When I got up to the room, I was still feeling the effects of the c-section meds and the mag sulfate. I wasn't as hysterical as I thought I would be; instead, I just felt numb. The photographer was there, and she was so incredibly kind, chatting with me as she set up equipment. What happened next was, without a doubt, both the biggest shock and the biggest miracle I've ever experienced.  My sister and brother-in-law came RUNNING into my room.  I emphasize running, because that is exactly what happened.  My sister couldn't speak fast enough. She told me that a doctor was on her way up but that they couldn't wait for her to tell me; there was a geneticist in the hospital that night, and she'd looked Amelia over and declared that she did NOT, in fact, have Trisomy 18. She was very familiar with the syndrome and that she was certain. She was recommending that both babies be transferred to a hospital with a higher level NICU.  I was stunned. I stuttered and sputtered and cried, and then the geneticist appeared and explained everything more carefully. She said that she'd seen enough babies with T18 to be able to identify them by sight, and that Amelia, although definitely displaying some dysmorphic features, didn't have T18. She wanted me to immediately request more than Comfort Care, and she wanted both babies transferred to the University hospital down the road. I remember looking at the bereavement photographer, who had tears in her eyes, and apologizing for having her come all the way to the hospital and set up for nothing. She of course told me that there was no apology needed and that it was miraculous--she wished she'd witnessed other happy endings like this. The special transport team brought both babies up in their incubator for me to see before transfer, and then they were off.  The next day, I was given a compassion transfer myself, so that I could be with my babies while I healed. Thus began our journey as a family of four.

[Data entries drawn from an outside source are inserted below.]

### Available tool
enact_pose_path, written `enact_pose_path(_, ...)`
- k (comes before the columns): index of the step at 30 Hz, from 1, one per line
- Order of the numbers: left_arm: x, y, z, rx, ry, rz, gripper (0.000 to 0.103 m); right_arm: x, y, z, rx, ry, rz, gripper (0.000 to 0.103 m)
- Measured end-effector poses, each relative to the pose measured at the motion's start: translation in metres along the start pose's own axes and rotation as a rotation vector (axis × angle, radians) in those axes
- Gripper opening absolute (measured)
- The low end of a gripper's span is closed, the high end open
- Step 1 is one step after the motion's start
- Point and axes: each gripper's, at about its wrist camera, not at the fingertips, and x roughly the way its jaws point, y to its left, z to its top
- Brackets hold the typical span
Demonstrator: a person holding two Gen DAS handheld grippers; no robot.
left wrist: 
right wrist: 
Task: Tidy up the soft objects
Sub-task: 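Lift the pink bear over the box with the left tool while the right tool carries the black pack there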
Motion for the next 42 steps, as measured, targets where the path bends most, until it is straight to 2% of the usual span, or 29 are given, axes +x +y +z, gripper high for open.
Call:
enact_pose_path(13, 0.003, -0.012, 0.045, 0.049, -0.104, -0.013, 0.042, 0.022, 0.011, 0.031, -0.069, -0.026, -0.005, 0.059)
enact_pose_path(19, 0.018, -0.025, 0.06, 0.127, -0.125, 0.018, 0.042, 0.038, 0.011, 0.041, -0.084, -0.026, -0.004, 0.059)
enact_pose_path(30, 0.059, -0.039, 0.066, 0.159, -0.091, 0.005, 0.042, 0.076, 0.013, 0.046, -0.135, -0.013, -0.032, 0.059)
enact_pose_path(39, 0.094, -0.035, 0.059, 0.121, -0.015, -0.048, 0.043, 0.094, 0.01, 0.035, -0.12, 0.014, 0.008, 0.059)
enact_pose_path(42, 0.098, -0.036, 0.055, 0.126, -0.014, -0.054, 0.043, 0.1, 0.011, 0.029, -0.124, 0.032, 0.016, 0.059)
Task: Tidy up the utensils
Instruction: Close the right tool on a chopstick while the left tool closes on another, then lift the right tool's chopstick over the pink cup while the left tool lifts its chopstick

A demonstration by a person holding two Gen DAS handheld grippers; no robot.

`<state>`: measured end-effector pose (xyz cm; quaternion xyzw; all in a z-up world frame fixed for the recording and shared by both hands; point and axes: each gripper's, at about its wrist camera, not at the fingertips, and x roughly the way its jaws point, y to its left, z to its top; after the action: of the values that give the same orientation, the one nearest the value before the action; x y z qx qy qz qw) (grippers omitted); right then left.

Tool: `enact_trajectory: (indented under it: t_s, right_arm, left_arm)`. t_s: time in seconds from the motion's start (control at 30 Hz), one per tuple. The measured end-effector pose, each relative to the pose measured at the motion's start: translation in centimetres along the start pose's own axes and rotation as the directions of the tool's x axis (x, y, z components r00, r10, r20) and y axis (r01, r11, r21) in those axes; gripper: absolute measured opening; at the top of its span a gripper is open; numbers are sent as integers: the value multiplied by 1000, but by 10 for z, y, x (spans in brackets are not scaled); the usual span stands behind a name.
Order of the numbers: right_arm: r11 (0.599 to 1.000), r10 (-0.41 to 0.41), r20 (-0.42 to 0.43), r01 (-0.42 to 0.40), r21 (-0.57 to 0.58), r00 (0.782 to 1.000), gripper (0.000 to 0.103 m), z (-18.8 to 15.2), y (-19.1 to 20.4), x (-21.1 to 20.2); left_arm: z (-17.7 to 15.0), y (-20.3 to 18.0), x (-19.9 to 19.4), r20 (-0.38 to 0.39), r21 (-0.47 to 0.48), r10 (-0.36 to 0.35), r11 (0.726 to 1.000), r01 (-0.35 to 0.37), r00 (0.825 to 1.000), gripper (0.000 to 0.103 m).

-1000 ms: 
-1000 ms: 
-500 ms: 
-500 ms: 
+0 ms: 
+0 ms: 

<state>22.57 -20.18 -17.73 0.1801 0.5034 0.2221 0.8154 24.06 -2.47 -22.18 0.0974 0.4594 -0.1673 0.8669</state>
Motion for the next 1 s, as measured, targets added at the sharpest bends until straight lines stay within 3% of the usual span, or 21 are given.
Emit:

During her 99 day NICU stay, we learned a lot about Amelia. She did have Dandy-Walker malformation.  She had a few congenital heart defects. Her features were dysmorphic; she had clinodactyly, a narrow face, small eyes, and was just incredibly tiny everywhere.  However, she proved to us that she was strong and stubborn, and despite being born at a whopping 1 pound, 1 ounce, she had an incredibly uneventful NICU stay.

 

Amelia was tested for all of the more common syndromes, which were all negative.  She continued to grow, but she remained TINY, despite eating well. She was eventually diagnosed with an unidentified form of dwarfism. She is followed by many specialties, including neurology, nephrology, endocrinology, and genetics. At 5 years old, she is a whopping 22 pounds. Amelia's dwarfism is of the proportional variety, meaning that it's most likely a primordial dwarfism. We continue to look at all of our options and seek out information in hopes of getting a more specific diagnosis.  In the meantime, she is a spunky, smart, feisty girl who is "typical" in every other sense of the word. She's our little miracle.